Posted by: Anonymous Coward on January 30, 2006 08:53 AM
When you look at it in this light, you realize that forbidding the legal enforcement of DRM is in fact consistent with the philosophical aims of the GPLv2, because legal enforcement of DRM is nothing more than a way of restricting a user's freedom to do whatever he wants with the software.

The GPL has never allowed users to do whatever they want with the software, for if they wish to modify and redistribute it they have to agree to a very complicated (read: need attorneys to review) set of terms. It places considerably more restrictions than the BSD/X11 family of licenses for example.

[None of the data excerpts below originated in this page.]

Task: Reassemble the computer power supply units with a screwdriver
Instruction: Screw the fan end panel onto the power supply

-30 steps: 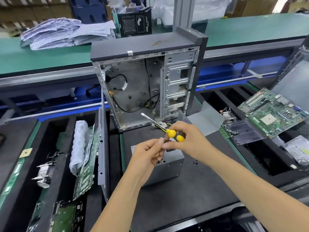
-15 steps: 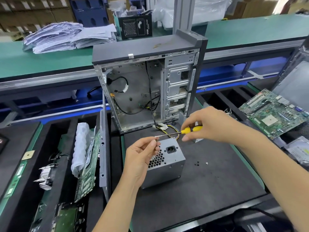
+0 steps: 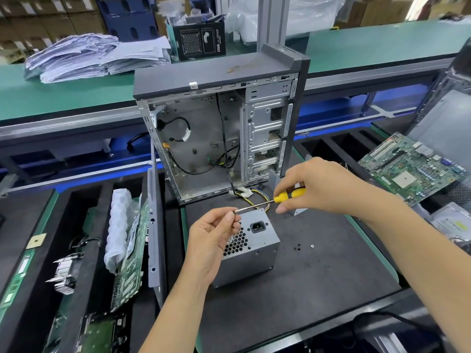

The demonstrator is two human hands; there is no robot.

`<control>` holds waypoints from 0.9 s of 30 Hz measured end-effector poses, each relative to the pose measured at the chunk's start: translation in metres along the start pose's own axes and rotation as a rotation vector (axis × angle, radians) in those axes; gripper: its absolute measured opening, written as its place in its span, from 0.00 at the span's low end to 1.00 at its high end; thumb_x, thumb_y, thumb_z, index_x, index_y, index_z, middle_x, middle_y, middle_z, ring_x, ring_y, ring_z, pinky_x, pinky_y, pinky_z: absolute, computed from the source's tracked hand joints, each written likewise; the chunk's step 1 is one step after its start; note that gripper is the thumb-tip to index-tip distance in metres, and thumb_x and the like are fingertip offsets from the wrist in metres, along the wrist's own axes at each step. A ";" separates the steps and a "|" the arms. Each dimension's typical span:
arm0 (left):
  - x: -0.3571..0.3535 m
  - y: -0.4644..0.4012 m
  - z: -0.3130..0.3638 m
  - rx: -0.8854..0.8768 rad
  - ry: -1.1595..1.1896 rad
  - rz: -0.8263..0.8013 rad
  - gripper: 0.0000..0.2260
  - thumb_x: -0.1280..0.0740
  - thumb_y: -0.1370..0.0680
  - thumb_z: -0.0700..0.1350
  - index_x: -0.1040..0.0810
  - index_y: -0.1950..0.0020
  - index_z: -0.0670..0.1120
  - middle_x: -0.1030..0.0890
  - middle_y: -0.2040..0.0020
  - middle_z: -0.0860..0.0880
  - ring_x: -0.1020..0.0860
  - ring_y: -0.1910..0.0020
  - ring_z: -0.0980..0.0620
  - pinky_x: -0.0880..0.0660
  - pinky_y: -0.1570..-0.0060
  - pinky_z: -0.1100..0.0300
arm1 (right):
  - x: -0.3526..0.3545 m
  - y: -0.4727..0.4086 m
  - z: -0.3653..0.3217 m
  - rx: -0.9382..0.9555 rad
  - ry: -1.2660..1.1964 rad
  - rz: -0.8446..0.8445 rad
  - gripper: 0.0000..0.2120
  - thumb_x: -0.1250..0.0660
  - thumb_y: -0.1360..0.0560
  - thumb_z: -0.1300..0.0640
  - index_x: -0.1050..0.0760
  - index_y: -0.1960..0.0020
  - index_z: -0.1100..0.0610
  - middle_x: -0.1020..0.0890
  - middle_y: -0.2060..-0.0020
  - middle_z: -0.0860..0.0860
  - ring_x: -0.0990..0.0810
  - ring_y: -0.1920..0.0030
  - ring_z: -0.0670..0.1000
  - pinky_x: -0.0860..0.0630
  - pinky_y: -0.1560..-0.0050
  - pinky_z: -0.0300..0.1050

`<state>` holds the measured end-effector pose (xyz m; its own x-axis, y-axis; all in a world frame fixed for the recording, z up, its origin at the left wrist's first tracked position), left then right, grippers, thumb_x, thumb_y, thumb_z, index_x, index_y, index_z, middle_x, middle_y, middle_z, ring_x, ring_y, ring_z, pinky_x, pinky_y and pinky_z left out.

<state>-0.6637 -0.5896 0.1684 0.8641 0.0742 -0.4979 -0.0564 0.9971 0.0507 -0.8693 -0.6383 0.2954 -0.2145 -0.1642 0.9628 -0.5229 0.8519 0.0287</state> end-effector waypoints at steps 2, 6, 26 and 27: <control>-0.001 0.000 0.000 -0.001 -0.007 -0.009 0.06 0.31 0.28 0.39 0.14 0.56 0.44 0.18 0.62 0.46 0.21 0.65 0.55 0.22 0.60 0.65 | 0.000 0.000 0.000 0.005 0.016 -0.002 0.10 0.29 0.35 0.36 0.21 0.55 0.36 0.24 0.65 0.37 0.28 0.62 0.36 0.39 0.68 0.35; -0.001 0.000 0.000 -0.012 -0.012 -0.001 0.05 0.31 0.28 0.39 0.15 0.55 0.42 0.18 0.63 0.45 0.21 0.65 0.54 0.22 0.60 0.65 | -0.001 -0.001 0.000 0.021 0.082 0.007 0.13 0.30 0.34 0.36 0.20 0.51 0.37 0.26 0.67 0.37 0.30 0.63 0.36 0.41 0.69 0.35; 0.004 -0.001 0.007 -0.199 -0.319 -0.020 0.06 0.31 0.25 0.43 0.14 0.54 0.47 0.16 0.62 0.45 0.21 0.64 0.54 0.23 0.60 0.65 | 0.001 0.003 -0.005 0.051 -0.132 -0.173 0.06 0.35 0.24 0.43 0.25 0.53 0.45 0.18 0.67 0.38 0.23 0.64 0.40 0.26 0.61 0.43; 0.005 0.000 0.006 -0.200 -0.353 -0.033 0.07 0.32 0.24 0.42 0.14 0.53 0.48 0.16 0.60 0.45 0.21 0.63 0.53 0.23 0.59 0.64 | 0.003 0.003 -0.004 0.037 -0.145 -0.170 0.07 0.34 0.25 0.43 0.26 0.54 0.45 0.18 0.66 0.38 0.22 0.64 0.41 0.26 0.60 0.43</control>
<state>-0.6565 -0.5898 0.1714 0.9836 0.0673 -0.1671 -0.0924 0.9848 -0.1470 -0.8682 -0.6338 0.2991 -0.2356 -0.3761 0.8961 -0.5913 0.7873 0.1750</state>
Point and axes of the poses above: each hand's wrist, its own y-axis away from the middle knuckle, its own x-axis out of the back of the hand, z = x × y, the point moved 1 cm from there along -y, towards the middle knuckle
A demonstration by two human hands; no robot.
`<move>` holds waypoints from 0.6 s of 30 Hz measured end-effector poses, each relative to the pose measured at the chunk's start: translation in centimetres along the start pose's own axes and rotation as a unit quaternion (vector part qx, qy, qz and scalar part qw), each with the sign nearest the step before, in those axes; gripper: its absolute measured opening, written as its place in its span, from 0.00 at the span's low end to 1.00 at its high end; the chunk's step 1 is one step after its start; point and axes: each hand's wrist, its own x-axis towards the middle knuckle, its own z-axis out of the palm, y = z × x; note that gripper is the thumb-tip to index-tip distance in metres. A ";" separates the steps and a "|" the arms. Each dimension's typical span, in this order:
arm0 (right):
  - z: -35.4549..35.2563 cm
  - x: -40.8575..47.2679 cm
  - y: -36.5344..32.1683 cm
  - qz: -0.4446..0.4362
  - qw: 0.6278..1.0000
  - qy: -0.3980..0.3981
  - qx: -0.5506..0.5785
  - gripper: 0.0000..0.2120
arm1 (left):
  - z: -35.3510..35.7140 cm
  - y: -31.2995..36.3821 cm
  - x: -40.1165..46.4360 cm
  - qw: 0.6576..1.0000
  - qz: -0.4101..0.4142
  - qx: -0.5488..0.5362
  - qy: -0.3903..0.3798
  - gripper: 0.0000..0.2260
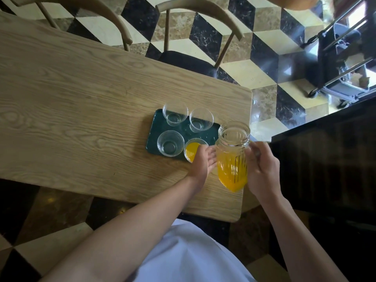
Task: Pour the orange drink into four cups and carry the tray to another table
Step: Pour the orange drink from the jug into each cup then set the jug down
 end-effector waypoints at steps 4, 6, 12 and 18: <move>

The GPL v2 is already a rather complicated license, however, Linus was pleased with it because it provided him with a nice rights model for a collaboratively developed code base. Now Stallman, the author, intended it as something more grandiose - it was a primary enabling mechanism for his "free software" program and all that entailed. So yes, the new GPL makes sense viewed in that context of Stallman's vision. However, Linus didn't adopt the license to further Stallman's program, or if he did that was only an incidental benefit. So we now have a GPL which is substantially less pragmatic and more idealistic than v2, and moreover the DRM and patent provisions add substantial complexity which is anathema for in-house corporate lawyers who are trained to minimize their companies' exposure to risk (IP attorneys at law firms likely have the opposite reaction - they can smell billable hours on the increase). I doubt that Linux will be the only major project that has issues with the changes.